223. When the galvanometer was very sensible, the mere spinning of the magnet in the air, whilst one of the galvanometer wires touched the extremity, and the other the equatorial parts, was sufficient to evolve a current of electricity and deflect the needle.

224. Experiments were then made with a similar magnet, for the purpose of ascertaining whether any return of the electric current could occur at the central or axial parts, they having the same angular velocity of rotation as the other parts (259.) the belief being that it could not.

225. A cylinder magnet, seven inches in length, and three quarters of an inch in diameter, had a hole pierced in the direction of its axis from one extremity, a quarter of an inch in diameter, and three inches deep. A copper cylinder, surrounded by paper and amalgamated at both extremities, was introduced so as to be in metallic contact at the bottom of the hole, by a little mercury, with the middle of the magnet; insulated at the sides by the paper; and projecting about a quarter of an inch above the end of the steel. A quill was put over the copper rod, which reached to the paper, and formed a cup to receive mercury for the completion of the circuit. A high paper edge was also raised round that end of the magnet and mercury put within it, which however had no metallic connexion with that in the quill, except through the magnet itself and the copper rod (fig. 34.). The wires A and B from the galvanometer were dipped into these two portions of mercury; any current through them could, therefore, only pass down the magnet towards its equatorial parts, and then up the copper rod; or vice versa.

226. When thus arranged and rotated screw fashion, the marked end of the galvanometer needle went west, indicating that there was a current through the instrument from A to B and consequently from B through the magnet and copper rod to A (fig. 34.).

227. The magnet was then put into a jar of mercury (fig. 35.) as before (219.); the wire A left in contact with the copper axis, but the wire B dipped in the mercury of the jar, and therefore in metallic communication with the equatorial parts of the magnet instead of its polar extremity. On revolving the magnet screw fashion, the galvanometer needle was deflected in the same direction as before, but far more powerfully. Yet it is evident that the parts of the magnet from the equator to the pole were out of the electric circuit.

228. Then the wire A was connected with the mercury on the extremity of the magnet, the wire B still remaining in contact with that in the jar (fig. 36.), so that the copper axis was altogether out of the circuit. The magnet was again revolved screw fashion, and again caused the same deflection of the needle, the current being as strong as it was in the last trial (227.), and much stronger than at first (226.).

229. Hence it is evident that there is no discharge of the current at the centre of the magnet, for the current, now freely evolved, is up through the magnet; but in the first experiment (226.) it was down.

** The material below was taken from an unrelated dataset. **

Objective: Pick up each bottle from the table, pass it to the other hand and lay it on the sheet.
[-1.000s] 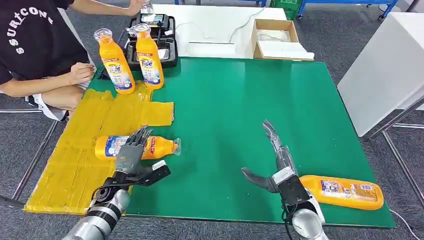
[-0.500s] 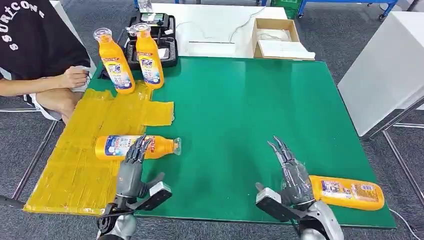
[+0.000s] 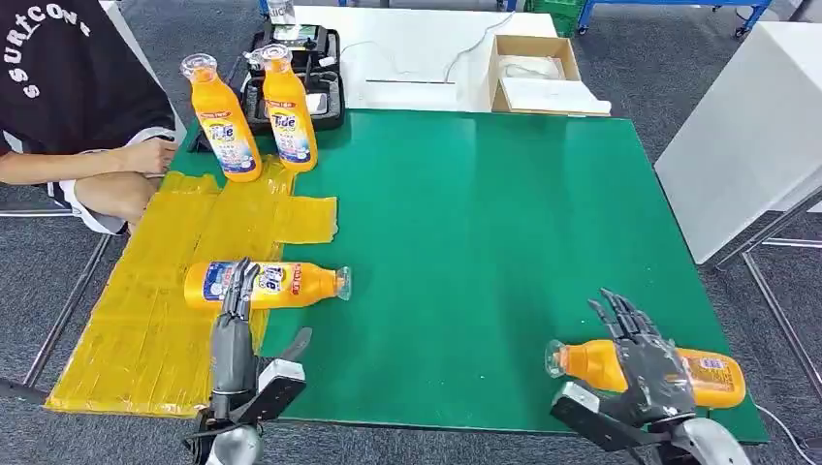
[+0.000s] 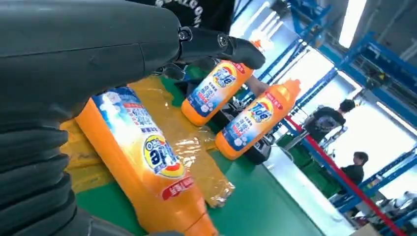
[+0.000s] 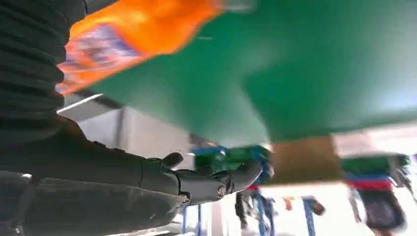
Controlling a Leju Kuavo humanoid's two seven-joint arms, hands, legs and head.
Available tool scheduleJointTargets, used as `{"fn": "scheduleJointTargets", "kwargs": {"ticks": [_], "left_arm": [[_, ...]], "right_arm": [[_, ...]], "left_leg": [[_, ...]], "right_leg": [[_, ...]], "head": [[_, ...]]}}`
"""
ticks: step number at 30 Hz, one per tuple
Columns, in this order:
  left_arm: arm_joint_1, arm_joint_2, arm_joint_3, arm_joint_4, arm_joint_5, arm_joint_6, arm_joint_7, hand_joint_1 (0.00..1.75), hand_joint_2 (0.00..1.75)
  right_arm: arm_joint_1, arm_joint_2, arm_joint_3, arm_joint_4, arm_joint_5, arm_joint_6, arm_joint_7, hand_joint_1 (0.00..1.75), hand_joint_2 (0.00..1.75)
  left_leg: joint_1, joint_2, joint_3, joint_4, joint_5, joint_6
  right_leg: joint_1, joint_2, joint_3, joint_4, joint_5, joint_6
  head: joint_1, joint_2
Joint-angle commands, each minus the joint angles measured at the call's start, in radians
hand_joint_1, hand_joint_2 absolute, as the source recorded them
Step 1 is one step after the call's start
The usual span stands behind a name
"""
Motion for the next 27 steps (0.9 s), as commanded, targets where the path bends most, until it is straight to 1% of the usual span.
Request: {"fn": "scheduleJointTargets", "kwargs": {"ticks": [1,4,5,7,9,14,17,22,24,25,26,27], "left_arm": [[-0.003,0.044,-0.121,0.001,0.112,-0.033,-0.007,0.0,1.75],[-0.002,0.046,-0.129,0.0,0.116,-0.036,-0.008,0.0,1.75],[-0.001,0.048,-0.133,-0.003,0.12,-0.037,-0.008,0.0,1.75],[-0.002,0.052,-0.14,-0.001,0.127,-0.043,-0.007,0.0,1.75],[-0.002,0.057,-0.149,0.0,0.136,-0.048,-0.007,0.0,1.75],[0.001,0.059,-0.159,-0.007,0.15,-0.058,-0.009,0.0,1.75],[0.012,0.065,-0.179,-0.035,0.18,-0.081,-0.025,0.0,1.75],[0.015,0.073,-0.205,-0.057,0.193,-0.099,-0.027,0.0,1.75],[0.012,0.074,-0.21,-0.049,0.195,-0.102,-0.027,0.0,1.75],[0.009,0.074,-0.214,-0.042,0.196,-0.105,-0.027,0.0,1.75],[0.008,0.074,-0.215,-0.039,0.196,-0.106,-0.026,0.0,1.75],[0.008,0.074,-0.215,-0.039,0.196,-0.106,-0.026,0.0,1.75]], "right_arm": [[0.102,-0.073,-0.313,0.046,-0.045,0.148,-0.052,0.0,1.75],[0.093,-0.067,-0.321,0.066,-0.029,0.161,-0.054,0.0,1.75],[0.091,-0.066,-0.317,0.07,-0.018,0.173,-0.054,0.0,1.75],[0.112,-0.09,-0.333,0.073,0.011,0.203,-0.022,0.0,1.75],[0.123,-0.108,-0.364,0.092,0.003,0.231,-0.025,0.0,1.75],[0.114,-0.102,-0.38,0.126,0.013,0.247,-0.028,0.0,1.75],[0.095,-0.08,-0.376,0.158,0.058,0.26,-0.013,0.0,1.75],[0.028,-0.051,-0.307,0.271,0.106,0.25,-0.022,0.0,1.75],[0.008,-0.046,-0.277,0.304,0.123,0.24,-0.015,0.0,1.75],[-0.01,-0.043,-0.251,0.331,0.138,0.233,-0.004,0.0,1.75],[-0.018,-0.04,-0.242,0.342,0.144,0.228,0.0,0.0,1.75],[-0.018,-0.04,-0.242,0.342,0.144,0.228,0.0,0.0,1.75]], "left_leg": [[-0.001,-0.003,0.003,0.0,-0.002,0.0],[-0.001,0.0,0.002,-0.001,-0.001,0.0],[-0.001,0.0,0.004,-0.001,-0.001,0.0],[-0.001,0.0,0.003,-0.001,-0.001,0.0],[-0.001,-0.002,0.005,-0.001,-0.002,0.0],[-0.001,0.0,0.003,-0.001,-0.001,0.001],[-0.001,0.001,0.006,-0.001,-0.002,0.0],[0.0,0.001,0.005,-0.002,-0.001,0.0],[0.0,0.002,0.009,-0.003,-0.002,0.0],[0.001,0.002,0.004,-0.001,-0.001,0.0],[0.001,0.003,0.007,-0.003,-0.001,0.0],[0.0,0.002,0.005,-0.002,-0.001,0.0]], "right_leg": [[-0.002,0.0,0.005,0.0,-0.003,0.001],[-0.001,0.002,0.002,-0.001,0.0,0.001],[-0.002,0.002,0.004,-0.001,-0.001,0.001],[-0.001,0.001,0.003,-0.001,-0.001,0.001],[-0.002,0.001,0.004,-0.001,-0.002,0.001],[-0.001,0.002,0.003,-0.002,0.0,0.001],[-0.001,0.003,0.006,-0.002,-0.001,0.001],[0.0,0.003,0.005,-0.004,0.0,0.001],[-0.001,0.006,0.009,-0.005,-0.001,0.002],[0.001,0.004,0.005,-0.004,0.0,0.002],[0.0,0.005,0.007,-0.005,0.0,0.002],[0.0,0.004,0.005,-0.003,0.0,0.002]], "head": [[0.0,0.0],[0.0,0.0],[0.0,0.0],[0.0,0.0],[0.0,0.0],[0.0,0.0],[0.0,0.0],[0.0,0.0],[0.0,0.0],[0.0,0.0],[0.0,0.0],[0.0,0.0]]}}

In fact, at that time, it was only the part of the moving metal equal to a little disc extending from the end of the wire B in the mercury to the wire A that was efficient, i.e. moving with a different angular velocity to the rest of the circuit (258.); and for that portion the direction of the current is consistent with the other results.

230. In the two after experiments, the lateral parts of the magnet or of the copper rod are those which move relative to the other parts of the circuit, i.e. the galvanometer wires; and being more extensive, intersecting more curves, or moving with more velocity, produce the greater effect. For the discal part, the direction of the induced electric current is the same in all, namely, from the circumference towards the centre.

* * * * *

231. The law under which the induced electric current excited in bodies moving relatively to magnets, is made dependent on the intersection of the magnetic curves by the metal (114.) being thus rendered more precise and definite (217. 220. 224.), seem now even to apply to the cause in the first section of the former paper (26.); and by rendering a perfect reason for the effects produced, take away any for supposing that peculiar condition, which I ventured to call the electro-tonic state (60.).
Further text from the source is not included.